Exercise details
For the material that follows, return exactly the lines from the one with "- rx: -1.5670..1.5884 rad" through the one with "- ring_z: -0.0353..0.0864", both ends included.

+++ Information shown

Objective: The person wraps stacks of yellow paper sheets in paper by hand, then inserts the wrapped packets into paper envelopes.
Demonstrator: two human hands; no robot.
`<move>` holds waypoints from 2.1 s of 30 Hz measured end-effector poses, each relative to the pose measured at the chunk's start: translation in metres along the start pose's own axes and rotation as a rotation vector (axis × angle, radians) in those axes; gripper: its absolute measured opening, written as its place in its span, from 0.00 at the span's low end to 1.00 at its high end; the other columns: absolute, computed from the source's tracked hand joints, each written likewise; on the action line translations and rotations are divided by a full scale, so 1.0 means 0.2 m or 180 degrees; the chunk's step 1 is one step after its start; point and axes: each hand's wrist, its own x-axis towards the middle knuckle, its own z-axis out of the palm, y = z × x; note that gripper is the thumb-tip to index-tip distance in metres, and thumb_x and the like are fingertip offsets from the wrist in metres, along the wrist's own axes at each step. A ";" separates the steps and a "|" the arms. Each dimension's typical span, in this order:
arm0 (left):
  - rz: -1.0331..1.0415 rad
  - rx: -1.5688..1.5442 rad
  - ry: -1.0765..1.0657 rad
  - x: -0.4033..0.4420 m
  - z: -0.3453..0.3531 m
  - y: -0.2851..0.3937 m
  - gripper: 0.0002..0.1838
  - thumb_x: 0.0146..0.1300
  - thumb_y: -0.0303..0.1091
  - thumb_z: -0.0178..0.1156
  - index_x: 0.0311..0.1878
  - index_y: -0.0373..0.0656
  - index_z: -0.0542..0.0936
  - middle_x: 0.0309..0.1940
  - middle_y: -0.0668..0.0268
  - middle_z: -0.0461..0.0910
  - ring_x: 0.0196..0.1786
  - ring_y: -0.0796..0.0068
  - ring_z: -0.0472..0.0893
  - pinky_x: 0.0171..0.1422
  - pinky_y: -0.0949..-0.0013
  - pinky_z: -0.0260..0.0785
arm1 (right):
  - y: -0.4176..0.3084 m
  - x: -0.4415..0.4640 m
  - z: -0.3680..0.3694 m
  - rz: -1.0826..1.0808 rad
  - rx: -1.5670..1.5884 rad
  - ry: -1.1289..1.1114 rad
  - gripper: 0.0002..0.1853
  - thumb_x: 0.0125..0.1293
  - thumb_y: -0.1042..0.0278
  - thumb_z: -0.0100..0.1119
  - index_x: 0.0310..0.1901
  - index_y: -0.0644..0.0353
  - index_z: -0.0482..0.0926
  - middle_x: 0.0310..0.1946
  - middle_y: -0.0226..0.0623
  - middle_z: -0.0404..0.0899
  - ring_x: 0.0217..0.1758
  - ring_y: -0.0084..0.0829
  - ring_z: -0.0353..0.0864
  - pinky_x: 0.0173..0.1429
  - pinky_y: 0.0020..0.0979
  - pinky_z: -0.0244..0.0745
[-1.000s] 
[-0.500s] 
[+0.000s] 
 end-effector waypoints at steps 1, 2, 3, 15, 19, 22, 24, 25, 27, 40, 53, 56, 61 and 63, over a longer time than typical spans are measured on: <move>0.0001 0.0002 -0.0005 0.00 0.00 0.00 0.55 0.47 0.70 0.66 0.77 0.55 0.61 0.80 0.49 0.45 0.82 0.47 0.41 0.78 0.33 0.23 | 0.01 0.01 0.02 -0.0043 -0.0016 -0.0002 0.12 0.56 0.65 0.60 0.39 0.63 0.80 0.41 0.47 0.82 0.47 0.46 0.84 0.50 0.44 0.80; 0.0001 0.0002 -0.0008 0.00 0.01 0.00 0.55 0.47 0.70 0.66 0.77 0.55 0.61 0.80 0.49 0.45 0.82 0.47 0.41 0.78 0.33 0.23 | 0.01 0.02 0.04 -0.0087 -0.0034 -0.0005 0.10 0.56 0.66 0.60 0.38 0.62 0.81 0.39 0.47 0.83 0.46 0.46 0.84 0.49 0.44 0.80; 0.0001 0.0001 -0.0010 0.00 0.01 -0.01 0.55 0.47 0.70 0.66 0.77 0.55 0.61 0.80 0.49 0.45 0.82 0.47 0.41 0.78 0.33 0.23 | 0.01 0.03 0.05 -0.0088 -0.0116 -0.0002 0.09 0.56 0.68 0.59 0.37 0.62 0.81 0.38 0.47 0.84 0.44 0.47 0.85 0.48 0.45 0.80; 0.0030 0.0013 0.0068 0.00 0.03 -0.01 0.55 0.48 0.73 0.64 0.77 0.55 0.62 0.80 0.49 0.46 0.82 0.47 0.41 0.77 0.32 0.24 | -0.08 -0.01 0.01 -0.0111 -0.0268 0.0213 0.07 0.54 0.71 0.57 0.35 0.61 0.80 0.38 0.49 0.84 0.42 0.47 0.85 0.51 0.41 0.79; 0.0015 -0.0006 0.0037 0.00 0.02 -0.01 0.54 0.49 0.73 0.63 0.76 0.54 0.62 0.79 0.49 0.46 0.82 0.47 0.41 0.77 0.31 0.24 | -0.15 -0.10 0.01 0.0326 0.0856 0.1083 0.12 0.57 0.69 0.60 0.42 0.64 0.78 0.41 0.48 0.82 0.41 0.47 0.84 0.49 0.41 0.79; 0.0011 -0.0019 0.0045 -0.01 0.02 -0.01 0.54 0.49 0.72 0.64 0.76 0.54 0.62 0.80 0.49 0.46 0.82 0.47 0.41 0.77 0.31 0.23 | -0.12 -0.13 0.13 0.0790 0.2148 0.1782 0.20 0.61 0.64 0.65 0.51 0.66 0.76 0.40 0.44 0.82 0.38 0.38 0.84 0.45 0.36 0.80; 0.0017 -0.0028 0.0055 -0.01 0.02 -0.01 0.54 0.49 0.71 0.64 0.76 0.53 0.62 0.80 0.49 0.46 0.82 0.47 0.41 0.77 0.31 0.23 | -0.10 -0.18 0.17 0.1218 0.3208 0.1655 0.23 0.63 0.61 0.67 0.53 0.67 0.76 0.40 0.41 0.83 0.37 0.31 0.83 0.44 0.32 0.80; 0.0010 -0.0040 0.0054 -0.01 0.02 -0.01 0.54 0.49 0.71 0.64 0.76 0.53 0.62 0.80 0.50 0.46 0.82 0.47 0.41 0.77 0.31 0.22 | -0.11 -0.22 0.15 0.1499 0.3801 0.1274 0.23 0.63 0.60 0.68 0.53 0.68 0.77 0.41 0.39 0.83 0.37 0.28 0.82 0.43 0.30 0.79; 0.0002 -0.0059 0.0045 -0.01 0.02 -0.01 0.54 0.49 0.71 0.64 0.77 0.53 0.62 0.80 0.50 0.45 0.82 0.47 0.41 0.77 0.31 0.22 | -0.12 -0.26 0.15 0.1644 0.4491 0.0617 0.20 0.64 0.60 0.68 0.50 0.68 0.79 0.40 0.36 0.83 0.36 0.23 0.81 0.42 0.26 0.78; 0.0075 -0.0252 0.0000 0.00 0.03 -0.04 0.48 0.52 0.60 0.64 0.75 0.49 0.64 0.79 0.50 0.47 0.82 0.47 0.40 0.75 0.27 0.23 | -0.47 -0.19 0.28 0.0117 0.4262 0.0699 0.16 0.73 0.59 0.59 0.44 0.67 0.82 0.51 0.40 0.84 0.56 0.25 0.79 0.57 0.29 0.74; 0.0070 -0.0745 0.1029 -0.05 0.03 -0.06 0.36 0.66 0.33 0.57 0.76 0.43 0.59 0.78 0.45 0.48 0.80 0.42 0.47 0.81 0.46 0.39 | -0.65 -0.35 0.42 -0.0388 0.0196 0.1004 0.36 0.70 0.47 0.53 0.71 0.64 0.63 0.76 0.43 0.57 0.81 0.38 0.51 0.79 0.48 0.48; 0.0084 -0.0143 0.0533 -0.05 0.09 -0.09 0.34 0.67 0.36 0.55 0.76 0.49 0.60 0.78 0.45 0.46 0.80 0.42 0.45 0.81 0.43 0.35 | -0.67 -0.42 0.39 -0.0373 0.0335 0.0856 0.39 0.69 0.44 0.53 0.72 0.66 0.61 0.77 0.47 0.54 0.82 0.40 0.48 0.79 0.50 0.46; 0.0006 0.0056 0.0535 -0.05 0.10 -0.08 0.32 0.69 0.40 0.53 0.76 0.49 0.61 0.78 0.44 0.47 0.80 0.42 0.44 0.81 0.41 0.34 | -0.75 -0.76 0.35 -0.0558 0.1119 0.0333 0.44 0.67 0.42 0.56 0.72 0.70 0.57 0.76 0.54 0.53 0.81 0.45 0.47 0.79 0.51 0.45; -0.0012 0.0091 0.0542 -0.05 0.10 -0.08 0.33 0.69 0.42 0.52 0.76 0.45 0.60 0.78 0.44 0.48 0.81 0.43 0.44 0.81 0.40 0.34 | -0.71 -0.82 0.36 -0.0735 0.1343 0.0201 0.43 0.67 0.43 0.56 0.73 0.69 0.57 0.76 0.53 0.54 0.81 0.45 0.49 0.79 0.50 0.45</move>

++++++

Written answer
  - rx: -1.5670..1.5884 rad
  - ry: -1.1289..1.1114 rad
  - gripper: 0.0002..0.1853
  - thumb_x: 0.0125..0.1293
  - thumb_y: -0.1042..0.0278
  - thumb_z: -0.0100..0.1119
  - index_x: 0.0310..0.1901
  - index_y: -0.0644..0.0353
  - index_z: -0.0482..0.0926
  - middle_x: 0.0310..0.1946
  - middle_y: -0.0226..0.0623
  - middle_z: -0.0404..0.0899
  - ring_x: 0.0217..0.1758
  - ring_y: -0.0084..0.0829
  - ring_z: -0.0353..0.0864

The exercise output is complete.